No documento, assinado pelo subprocurador-geral Lucas Rocha Furtado, é citado que existem indícios de descumprimento de requisitos necessários para que Caio assumisse o cargo

Gustavo Sleman 29/06/2022 • 16:48 - Atualizado em 29/06/2022 • 19:32
Ministério Público fez pedido junto ao Tribunal de Contas da União
Ministério Público fez pedido junto ao Tribunal de Contas da União
Divulgação/MPRJ

A nomeação de Caio Paes Andrade para a presidência da Petrobras pode ser investigada pela Comisão de Ética Pública e a Comissão de Valores Mobiliários. O pedido foi feito, nesta quarta-feira (29), pelo  Ministério Público Junto ao Tribunal de Contas da União (MPTCU).

O documento cita que existem indícios de descumprimento de requisitos necessários para que ele assumisse o cargo, como a falta de experiência na área de atuação da estatal. A solicitação é assinada pelo subprocurador-geral Lucas Rocha Furtado.
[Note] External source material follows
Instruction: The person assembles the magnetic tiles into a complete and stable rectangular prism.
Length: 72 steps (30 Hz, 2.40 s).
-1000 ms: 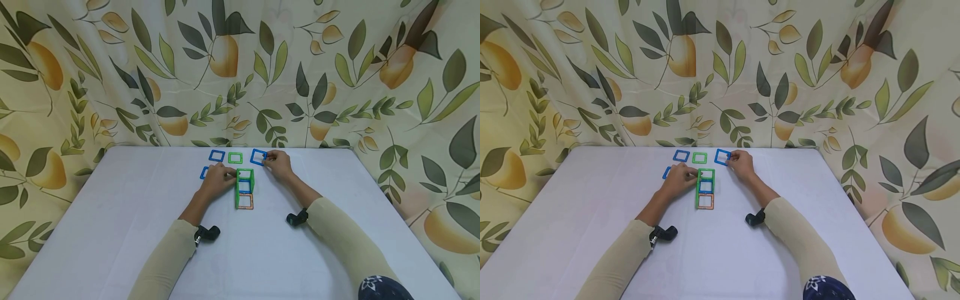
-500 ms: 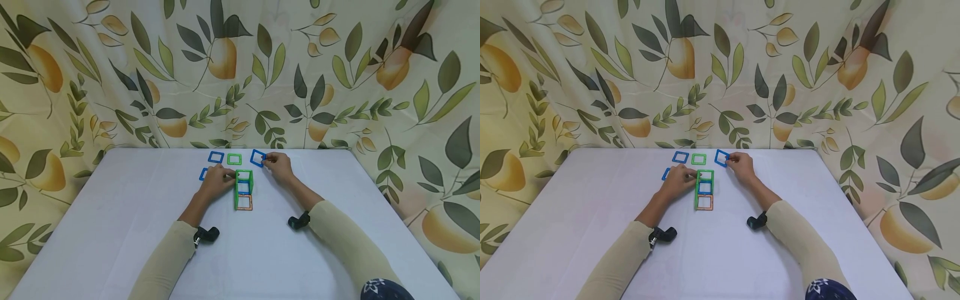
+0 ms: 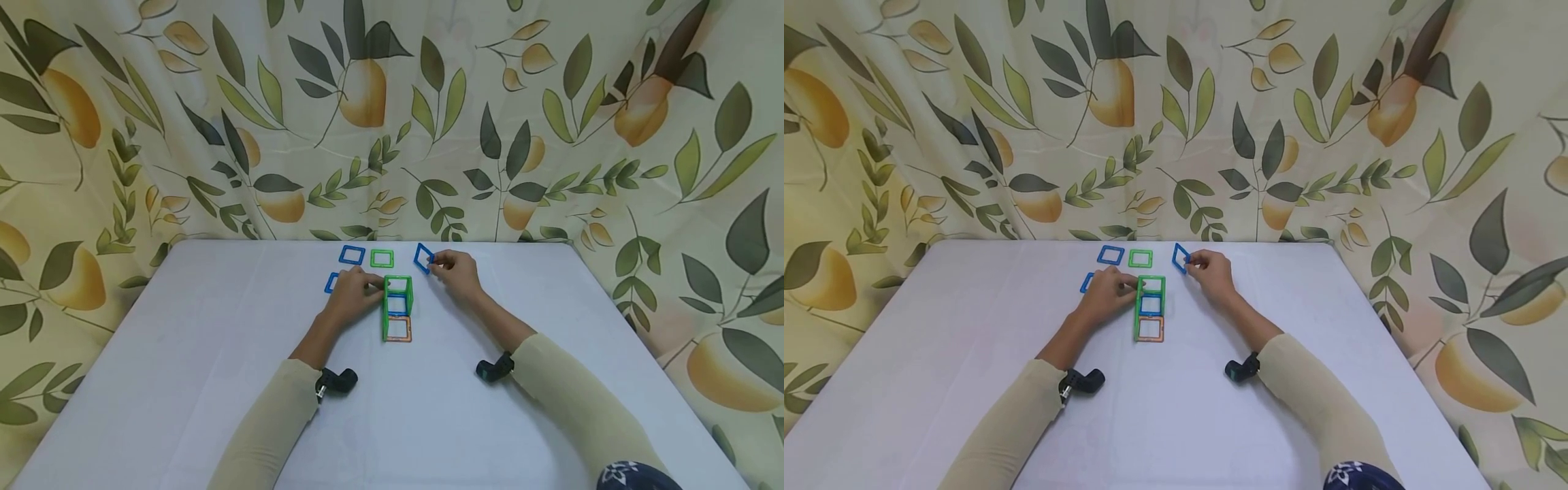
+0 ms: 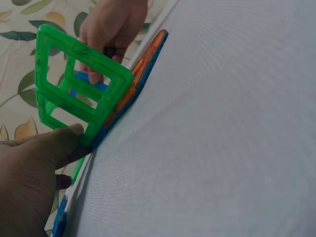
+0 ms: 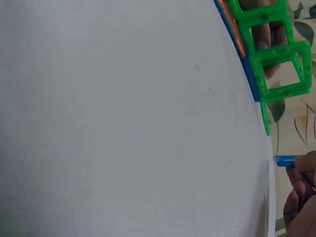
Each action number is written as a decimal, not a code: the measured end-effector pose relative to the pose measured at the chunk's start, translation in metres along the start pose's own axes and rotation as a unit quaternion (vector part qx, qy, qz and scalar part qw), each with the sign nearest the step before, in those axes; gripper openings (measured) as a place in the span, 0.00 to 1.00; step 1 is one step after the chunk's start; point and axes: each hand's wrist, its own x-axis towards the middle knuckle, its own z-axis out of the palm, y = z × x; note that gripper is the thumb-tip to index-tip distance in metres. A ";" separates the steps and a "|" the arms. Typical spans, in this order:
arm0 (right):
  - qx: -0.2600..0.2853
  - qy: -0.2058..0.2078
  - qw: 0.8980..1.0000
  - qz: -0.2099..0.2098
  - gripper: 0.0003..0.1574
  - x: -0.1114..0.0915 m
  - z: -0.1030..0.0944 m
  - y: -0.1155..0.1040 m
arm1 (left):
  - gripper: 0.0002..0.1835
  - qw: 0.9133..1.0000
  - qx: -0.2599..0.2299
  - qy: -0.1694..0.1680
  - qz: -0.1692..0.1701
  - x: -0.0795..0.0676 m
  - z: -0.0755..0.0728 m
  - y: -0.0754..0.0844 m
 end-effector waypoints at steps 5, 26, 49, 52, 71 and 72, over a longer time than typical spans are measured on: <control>-0.013 0.003 1.000 -0.018 0.10 -0.006 0.000 -0.005 | 0.14 1.000 -0.006 0.000 -0.004 0.000 -0.002 0.001; -0.034 0.010 0.999 -0.037 0.09 -0.028 0.001 -0.011 | 0.15 1.000 -0.004 -0.010 -0.001 0.001 -0.001 0.000; -0.020 -0.012 0.998 -0.055 0.09 -0.064 -0.001 -0.022 | 0.14 1.000 -0.006 -0.005 -0.005 -0.001 -0.001 0.002; -0.019 -0.016 0.998 -0.056 0.09 -0.068 -0.001 -0.022 | 0.14 1.000 -0.007 -0.003 -0.008 -0.001 -0.002 0.004; -0.005 -0.019 0.996 -0.084 0.07 -0.095 -0.003 -0.026 | 0.14 1.000 -0.003 -0.003 -0.003 -0.002 0.000 0.002; -0.004 -0.020 0.996 -0.085 0.07 -0.096 -0.003 -0.026 | 0.14 1.000 -0.003 -0.002 -0.002 -0.002 -0.001 0.003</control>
Além disso, também foi pedida a apuração de uma possível intromissão do Governo Federal na empresa. Em nota, o TCU informou que o processo ainda não foi aberto.

Após ter tomado posse como presidente da Petrobras na terça-feira (28), Caio Paes de Andrade, já teve reuniões com diretores da empresa e alguns membros do Conselho de Administração. O conteúdo dos encontros, no entanto, não foi divulgado. A informação é de uma fonte ouvida pela reportagem da BandNews FM.

Uma ação popular foi apresentada na Justiça Federal do Rio contra a nomeação de Caio. A medida foi proposta em nome do senador Jean-Paul Prates, presidente da Frente Parlamentar em Defesa da Petrobras, do coordenador-geral da Federação Única dos Petroleiros, Deyvid Bacelar, e do presidente da Associação Nacional dos Petroleiros Acionistas Minoritários da Petrobras, Mario Dal Zot.